Prompt: Within the records below is a range that opens at the line with "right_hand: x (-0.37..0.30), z" and closes at the line with "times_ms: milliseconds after". Return that range word for word, both ends included, and only that range.
▶
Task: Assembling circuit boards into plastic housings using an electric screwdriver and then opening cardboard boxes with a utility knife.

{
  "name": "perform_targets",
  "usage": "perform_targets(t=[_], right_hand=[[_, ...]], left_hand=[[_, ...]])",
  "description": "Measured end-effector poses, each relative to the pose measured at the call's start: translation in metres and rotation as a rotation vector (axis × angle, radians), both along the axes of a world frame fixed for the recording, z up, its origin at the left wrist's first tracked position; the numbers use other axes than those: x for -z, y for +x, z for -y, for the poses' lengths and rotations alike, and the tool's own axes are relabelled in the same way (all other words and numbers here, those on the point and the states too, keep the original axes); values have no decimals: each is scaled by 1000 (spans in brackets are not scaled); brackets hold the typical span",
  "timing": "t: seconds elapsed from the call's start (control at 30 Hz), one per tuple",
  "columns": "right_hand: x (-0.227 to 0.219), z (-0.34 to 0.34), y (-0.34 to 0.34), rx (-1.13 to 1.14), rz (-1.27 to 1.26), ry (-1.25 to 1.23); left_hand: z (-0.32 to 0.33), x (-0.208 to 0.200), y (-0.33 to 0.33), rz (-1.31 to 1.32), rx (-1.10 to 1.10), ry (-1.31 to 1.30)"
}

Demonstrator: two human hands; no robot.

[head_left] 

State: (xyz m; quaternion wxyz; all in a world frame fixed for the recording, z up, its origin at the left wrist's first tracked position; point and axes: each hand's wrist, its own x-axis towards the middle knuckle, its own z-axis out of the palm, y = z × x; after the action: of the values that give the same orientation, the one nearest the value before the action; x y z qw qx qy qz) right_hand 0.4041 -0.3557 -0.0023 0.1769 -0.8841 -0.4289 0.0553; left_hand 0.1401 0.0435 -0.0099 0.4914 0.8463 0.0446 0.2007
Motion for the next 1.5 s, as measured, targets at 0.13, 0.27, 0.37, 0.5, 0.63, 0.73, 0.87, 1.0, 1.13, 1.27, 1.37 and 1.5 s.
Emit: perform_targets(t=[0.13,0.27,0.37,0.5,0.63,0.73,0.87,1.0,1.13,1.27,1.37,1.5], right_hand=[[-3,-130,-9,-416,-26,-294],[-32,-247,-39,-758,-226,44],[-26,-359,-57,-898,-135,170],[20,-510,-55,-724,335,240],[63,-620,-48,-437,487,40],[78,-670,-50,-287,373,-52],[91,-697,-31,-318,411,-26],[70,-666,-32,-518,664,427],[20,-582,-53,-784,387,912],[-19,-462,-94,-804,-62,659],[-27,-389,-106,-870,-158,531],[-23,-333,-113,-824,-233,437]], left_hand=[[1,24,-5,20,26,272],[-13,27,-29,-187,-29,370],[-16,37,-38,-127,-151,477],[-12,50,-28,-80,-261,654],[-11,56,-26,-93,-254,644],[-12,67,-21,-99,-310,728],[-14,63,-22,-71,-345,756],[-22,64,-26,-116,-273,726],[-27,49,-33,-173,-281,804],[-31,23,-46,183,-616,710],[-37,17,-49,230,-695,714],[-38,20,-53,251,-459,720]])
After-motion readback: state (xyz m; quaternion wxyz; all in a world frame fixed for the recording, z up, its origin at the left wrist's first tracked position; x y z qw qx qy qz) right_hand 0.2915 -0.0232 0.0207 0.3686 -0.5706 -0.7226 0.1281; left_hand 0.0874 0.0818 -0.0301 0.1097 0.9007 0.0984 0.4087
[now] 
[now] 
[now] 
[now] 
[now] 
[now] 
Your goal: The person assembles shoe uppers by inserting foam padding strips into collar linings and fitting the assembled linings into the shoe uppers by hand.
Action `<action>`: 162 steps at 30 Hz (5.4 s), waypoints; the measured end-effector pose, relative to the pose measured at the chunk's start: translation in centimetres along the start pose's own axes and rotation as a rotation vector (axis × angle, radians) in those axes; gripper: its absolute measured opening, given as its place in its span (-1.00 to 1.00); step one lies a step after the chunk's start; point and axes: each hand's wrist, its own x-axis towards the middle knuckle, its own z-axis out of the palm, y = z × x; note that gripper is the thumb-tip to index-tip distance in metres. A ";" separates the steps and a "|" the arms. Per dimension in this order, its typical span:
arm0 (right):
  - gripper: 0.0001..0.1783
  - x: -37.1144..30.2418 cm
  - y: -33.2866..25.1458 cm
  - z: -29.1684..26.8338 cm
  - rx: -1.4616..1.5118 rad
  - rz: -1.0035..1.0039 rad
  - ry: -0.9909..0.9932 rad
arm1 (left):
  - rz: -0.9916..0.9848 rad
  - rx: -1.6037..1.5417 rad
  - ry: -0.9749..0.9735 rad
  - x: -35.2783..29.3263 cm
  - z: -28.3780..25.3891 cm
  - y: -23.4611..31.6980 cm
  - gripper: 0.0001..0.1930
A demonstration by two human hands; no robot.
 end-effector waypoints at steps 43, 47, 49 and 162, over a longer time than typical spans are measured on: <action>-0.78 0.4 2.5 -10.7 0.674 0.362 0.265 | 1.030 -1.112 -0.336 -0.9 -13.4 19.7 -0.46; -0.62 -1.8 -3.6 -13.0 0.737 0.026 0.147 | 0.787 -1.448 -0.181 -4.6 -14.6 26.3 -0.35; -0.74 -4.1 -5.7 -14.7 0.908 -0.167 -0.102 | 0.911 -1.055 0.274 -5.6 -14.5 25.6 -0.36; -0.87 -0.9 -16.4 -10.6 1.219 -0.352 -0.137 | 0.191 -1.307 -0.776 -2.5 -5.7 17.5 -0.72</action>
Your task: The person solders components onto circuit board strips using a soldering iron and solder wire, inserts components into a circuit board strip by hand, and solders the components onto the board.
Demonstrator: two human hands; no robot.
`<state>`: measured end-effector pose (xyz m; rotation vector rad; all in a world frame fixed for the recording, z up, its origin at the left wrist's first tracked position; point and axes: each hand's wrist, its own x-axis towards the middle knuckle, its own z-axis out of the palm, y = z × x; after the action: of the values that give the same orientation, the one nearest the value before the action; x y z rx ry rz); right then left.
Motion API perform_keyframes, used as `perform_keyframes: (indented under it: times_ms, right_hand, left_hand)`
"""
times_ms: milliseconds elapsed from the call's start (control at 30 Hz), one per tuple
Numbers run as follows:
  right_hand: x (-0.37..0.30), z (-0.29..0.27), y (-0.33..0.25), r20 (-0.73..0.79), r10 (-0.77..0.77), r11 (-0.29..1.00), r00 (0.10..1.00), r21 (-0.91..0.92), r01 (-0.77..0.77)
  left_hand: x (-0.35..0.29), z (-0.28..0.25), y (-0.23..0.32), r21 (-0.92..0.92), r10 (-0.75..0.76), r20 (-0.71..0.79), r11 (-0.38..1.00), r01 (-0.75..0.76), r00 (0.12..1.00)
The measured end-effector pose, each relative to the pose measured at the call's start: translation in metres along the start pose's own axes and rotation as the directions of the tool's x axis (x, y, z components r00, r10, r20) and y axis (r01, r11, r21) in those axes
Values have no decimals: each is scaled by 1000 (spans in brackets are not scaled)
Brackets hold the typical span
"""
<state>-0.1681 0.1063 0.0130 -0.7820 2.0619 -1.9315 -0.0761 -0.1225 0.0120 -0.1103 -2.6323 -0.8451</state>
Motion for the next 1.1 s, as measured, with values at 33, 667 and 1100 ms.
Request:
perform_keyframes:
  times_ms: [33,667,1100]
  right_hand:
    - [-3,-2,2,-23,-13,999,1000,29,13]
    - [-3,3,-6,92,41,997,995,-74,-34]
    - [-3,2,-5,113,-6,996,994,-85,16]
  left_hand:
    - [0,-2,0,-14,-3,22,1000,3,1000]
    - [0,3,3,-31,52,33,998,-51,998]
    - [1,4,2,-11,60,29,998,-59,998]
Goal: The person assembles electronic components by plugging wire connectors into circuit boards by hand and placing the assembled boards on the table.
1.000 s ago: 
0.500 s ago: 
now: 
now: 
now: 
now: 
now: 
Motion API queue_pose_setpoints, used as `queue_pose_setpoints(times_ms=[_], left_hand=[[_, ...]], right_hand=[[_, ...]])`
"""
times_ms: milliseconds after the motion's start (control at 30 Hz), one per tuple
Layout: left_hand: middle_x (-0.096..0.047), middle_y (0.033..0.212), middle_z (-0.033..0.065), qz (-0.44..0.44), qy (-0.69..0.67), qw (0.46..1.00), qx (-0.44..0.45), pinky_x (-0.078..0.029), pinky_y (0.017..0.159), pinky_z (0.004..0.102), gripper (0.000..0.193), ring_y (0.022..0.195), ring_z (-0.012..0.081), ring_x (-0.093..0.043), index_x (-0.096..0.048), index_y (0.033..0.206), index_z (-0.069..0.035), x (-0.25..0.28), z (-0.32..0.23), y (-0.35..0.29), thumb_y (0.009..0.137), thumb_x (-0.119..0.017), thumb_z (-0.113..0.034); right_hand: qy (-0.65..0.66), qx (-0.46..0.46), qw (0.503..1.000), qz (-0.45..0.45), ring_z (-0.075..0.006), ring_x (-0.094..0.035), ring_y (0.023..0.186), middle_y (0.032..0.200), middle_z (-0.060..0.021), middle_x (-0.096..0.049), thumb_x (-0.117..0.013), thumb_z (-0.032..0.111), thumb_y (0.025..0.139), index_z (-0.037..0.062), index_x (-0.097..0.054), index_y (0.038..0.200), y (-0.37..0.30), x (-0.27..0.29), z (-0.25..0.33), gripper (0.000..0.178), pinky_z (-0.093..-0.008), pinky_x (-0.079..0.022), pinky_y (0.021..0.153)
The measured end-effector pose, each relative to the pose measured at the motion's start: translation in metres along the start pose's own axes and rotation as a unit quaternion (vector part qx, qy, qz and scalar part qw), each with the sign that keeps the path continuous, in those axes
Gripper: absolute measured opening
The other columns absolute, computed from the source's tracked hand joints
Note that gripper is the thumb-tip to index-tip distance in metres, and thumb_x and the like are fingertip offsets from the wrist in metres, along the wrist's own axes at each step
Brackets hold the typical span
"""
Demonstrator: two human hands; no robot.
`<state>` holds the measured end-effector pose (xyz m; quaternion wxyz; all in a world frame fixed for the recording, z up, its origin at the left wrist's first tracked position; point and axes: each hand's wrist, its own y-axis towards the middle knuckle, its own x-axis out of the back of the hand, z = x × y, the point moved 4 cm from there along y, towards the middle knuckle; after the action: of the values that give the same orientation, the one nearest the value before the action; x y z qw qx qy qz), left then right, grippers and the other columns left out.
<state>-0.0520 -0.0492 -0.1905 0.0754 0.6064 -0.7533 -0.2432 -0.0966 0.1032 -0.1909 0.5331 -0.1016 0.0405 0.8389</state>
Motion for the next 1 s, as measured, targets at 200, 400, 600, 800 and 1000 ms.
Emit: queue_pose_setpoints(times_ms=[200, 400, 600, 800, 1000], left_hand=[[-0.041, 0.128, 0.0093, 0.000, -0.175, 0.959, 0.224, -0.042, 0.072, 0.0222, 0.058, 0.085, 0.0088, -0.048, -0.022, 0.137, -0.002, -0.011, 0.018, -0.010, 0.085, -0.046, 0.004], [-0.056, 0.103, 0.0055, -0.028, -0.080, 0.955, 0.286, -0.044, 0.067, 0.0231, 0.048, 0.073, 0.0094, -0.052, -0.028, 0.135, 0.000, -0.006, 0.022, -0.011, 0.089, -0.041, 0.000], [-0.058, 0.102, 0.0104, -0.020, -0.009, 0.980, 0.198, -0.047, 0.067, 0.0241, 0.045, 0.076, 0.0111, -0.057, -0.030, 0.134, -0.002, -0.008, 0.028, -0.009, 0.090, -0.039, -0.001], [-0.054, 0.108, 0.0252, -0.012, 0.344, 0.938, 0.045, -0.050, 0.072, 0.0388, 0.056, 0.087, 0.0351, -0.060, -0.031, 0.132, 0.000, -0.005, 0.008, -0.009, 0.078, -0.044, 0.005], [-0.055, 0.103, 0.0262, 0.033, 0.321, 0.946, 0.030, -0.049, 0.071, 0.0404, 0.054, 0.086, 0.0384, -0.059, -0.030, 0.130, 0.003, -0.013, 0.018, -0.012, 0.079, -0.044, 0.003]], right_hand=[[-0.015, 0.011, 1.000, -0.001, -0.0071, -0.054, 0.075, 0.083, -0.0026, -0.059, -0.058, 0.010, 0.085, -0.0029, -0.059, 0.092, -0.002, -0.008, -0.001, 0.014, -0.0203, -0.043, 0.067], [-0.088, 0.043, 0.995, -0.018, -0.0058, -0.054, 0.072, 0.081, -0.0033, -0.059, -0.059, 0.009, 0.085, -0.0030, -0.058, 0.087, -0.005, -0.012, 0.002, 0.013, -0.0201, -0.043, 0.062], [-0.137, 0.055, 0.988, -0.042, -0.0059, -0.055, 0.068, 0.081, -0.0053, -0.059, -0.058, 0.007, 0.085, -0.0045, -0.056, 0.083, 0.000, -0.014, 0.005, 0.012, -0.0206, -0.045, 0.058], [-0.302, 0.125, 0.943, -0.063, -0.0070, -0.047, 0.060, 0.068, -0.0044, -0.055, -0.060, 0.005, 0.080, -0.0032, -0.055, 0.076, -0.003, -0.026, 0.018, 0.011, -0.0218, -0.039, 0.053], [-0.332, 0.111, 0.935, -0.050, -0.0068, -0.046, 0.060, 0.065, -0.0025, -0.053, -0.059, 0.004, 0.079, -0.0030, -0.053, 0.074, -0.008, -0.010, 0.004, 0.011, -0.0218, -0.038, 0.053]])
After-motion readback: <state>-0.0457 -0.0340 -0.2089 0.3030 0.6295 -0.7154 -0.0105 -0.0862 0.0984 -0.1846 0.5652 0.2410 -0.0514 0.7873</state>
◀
Answer to the problem:
  right_hand: x (-0.37..0.30), z (-0.29..0.27), y (-0.33..0.25), r20 (-0.73..0.79), r10 (-0.77..0.77), r11 (-0.29..1.00), r00 (0.10..1.00), r21 (-0.91..0.92), r01 (-0.77..0.77)
  left_hand: x (-0.35..0.29), z (-0.28..0.25), y (-0.23..0.32), r21 (-0.92..0.92), r10 (-0.75..0.76), r20 (-0.71..0.79), r11 (-0.38..1.00), r01 (-0.75..0.76), r00 (0.12..1.00)
The measured end-effector pose, each relative to the pose measured at the call's start: translation in metres along the start pose's own axes and rotation as the directions of the tool's x axis (x, y, z components r00, r10, r20) and y axis (r01, r11, r21) in those axes
Values have no decimals: each is scaled by 1000 (spans in brackets are not scaled)
Brackets hold the typical span
"""
<state>-0.1681 0.1063 0.0130 -0.7820 2.0619 -1.9315 -0.0761 -0.1225 0.0120 -0.1103 -2.6323 -0.8451</state>
Motion for the next 1.1 s, as measured, with values at 33, 667 and 1100 ms.
Request:
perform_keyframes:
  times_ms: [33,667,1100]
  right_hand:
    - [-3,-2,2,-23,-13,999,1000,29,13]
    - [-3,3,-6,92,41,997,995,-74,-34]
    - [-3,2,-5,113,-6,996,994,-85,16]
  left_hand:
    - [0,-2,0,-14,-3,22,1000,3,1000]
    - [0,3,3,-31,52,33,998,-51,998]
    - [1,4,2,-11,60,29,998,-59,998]
Goal: The person assembles electronic components by plugging wire connectors into circuit boards by hand and placing the assembled boards on the table.
1.000 s ago: 
0.500 s ago: 
now: 
now: 
now: 
now: 
now: 
Motion API queue_pose_setpoints, used as `queue_pose_setpoints(times_ms=[_], left_hand=[[_, ...]], right_hand=[[_, ...]])`
"""
times_ms: milliseconds after the motion's start (control at 30 Hz), one per tuple

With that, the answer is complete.